Ausreichend Jugendschutz „ziemlich illusionär“

Deswegen fordert Thomasius, Cannabis keinesfalls für Jugendliche unter dem 21. Lebensjahr freizugeben und insgesamt die Abgabebedingungen stark zu regulieren. „Wir müssen wirklich zusehen, dass wir die US-amerikanischen Verhältnisse, die vor allem durch kommerzielle Interessen getragen werden, nicht nach Deutschland übertragen.“
Ob Kinder und Jugendliche nach einer Legalisierung von Cannabis aber überhaupt ausreichend geschützt werden können?
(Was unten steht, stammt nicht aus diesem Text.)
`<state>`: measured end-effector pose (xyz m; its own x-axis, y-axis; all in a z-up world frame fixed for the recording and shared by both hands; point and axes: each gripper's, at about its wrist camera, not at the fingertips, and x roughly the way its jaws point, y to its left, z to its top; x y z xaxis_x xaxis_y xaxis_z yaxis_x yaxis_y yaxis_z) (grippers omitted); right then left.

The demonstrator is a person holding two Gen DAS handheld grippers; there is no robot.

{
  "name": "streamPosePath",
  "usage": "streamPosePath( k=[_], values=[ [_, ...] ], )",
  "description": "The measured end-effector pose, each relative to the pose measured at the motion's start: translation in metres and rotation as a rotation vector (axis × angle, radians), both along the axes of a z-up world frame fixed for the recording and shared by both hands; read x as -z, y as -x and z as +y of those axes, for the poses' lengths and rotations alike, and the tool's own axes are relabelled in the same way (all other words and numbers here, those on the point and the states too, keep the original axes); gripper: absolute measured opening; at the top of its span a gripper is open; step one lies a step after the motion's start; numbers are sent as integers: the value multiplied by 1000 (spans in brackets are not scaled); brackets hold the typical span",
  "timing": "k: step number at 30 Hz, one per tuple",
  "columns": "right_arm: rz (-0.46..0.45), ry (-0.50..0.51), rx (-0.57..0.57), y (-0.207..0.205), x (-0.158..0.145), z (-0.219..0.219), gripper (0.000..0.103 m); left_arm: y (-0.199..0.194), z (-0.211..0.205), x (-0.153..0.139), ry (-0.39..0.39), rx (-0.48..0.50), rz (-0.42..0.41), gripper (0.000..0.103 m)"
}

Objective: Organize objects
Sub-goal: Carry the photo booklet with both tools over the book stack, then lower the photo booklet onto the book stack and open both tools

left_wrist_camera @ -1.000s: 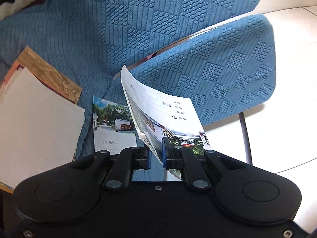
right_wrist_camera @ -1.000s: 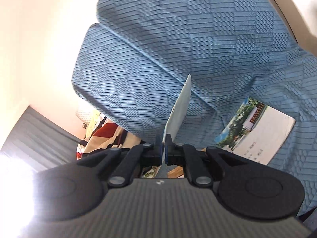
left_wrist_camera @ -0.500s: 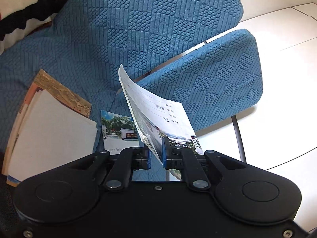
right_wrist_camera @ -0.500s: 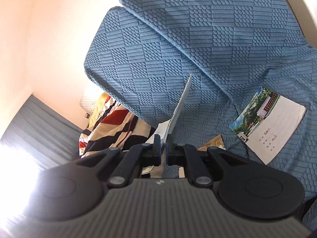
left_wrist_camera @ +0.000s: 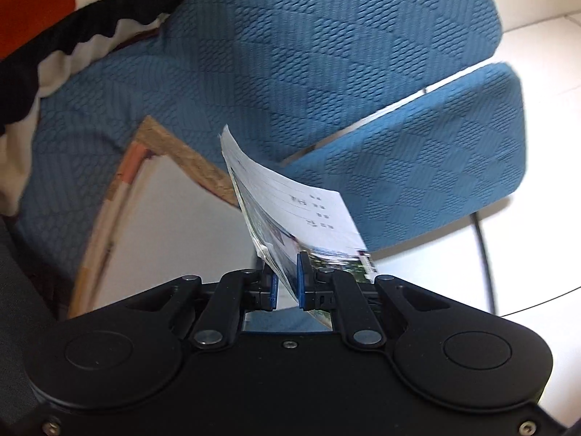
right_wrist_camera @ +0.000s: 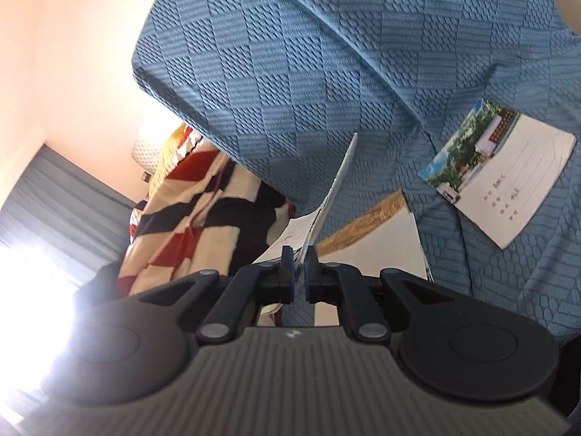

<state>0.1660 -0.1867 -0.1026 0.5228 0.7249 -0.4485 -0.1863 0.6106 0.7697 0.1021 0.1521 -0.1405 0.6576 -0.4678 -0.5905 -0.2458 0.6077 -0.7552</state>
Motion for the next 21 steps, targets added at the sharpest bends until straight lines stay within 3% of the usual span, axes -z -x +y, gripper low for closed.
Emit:
streamPosePath(
  k=[5,12,21],
  values=[
    [60,62,-25,3,34,14,10,8,5,38,-37,-29,48,9],
    [115,113,-35,7,57,20,10,17,15,65,10,-58,105,7],
    [198,192,-31,7,79,24,9,16,9,81,-99,-55,199,7]
  ],
)
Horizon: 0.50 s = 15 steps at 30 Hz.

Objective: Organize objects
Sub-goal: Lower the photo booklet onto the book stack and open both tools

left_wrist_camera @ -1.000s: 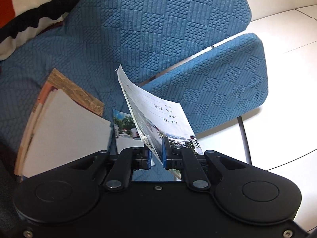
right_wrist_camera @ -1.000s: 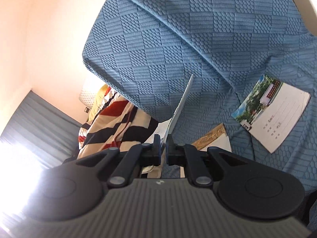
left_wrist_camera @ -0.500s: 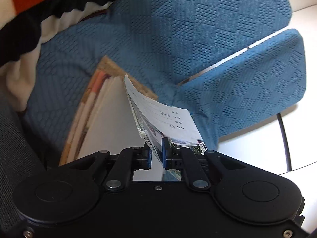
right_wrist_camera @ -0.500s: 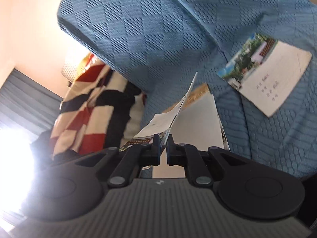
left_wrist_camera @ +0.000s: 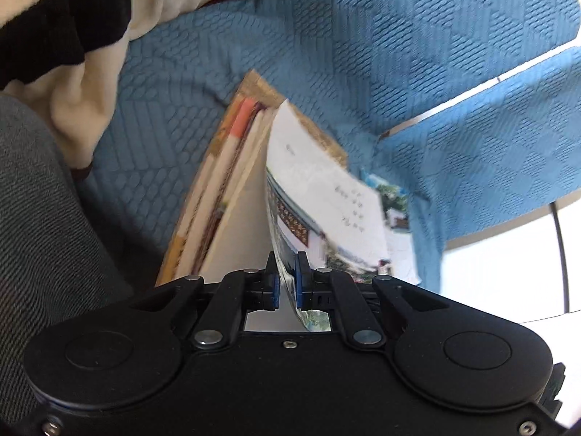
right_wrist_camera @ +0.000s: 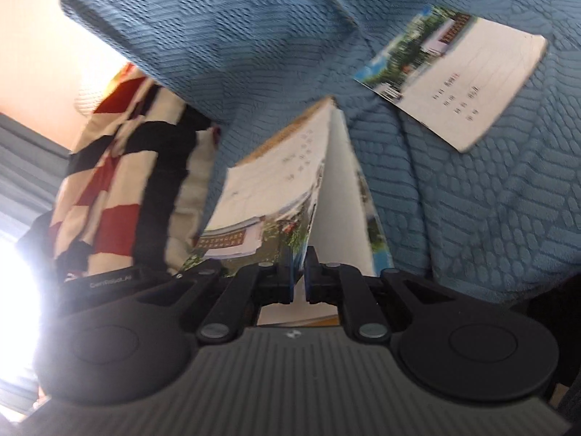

Die Kinder- und Jugendpsychiatrischen Fachgesellschaften und Verbände hielten das für „wahrscheinlich ziemlich illusionär“, sagt Thomasius. „Denn das stärkste Schwert, das wir in der Suchtprävention haben, liegt in einer Begrenzung der Abgabebedingungen.“ Das zeigt sich beispielsweise bei Tabak. Immer weniger Jugendliche beginnen mit dem Rauchen. Erreicht wurde dies, weil Zigaretten teurer wurden, aber auch durch stärkeren Nichtraucherschutz und das Rauchverbot an vielen Orten.

Illegaler Markt richtet sich an Jugendliche

Die Legalisierung von Cannabis sei „das genaue Gegenteil, wir öffnen einen legalen Markt und der illegale Markt wird weiter bestehen bleiben, das sehen wir auch in den USA“, sagt Thomasius. Der illegale Markt würde dann ganz gezielt auf Jugendliche zugeschnitten werden, die keinen Zugang zum legalen Markt haben. „Und was in den USA passiert ist: dass diese beiden Märkte wechselseitig in Konkurrenz gehen. Die Annahme, dass wir den illegalen Markt durch einen neuen, legalen Markt beseitigen, scheint wenig plausibel und nachvollziehbar in Anbetracht dessen, was wir in den Legalisierungsländern sehen.“
(lkn)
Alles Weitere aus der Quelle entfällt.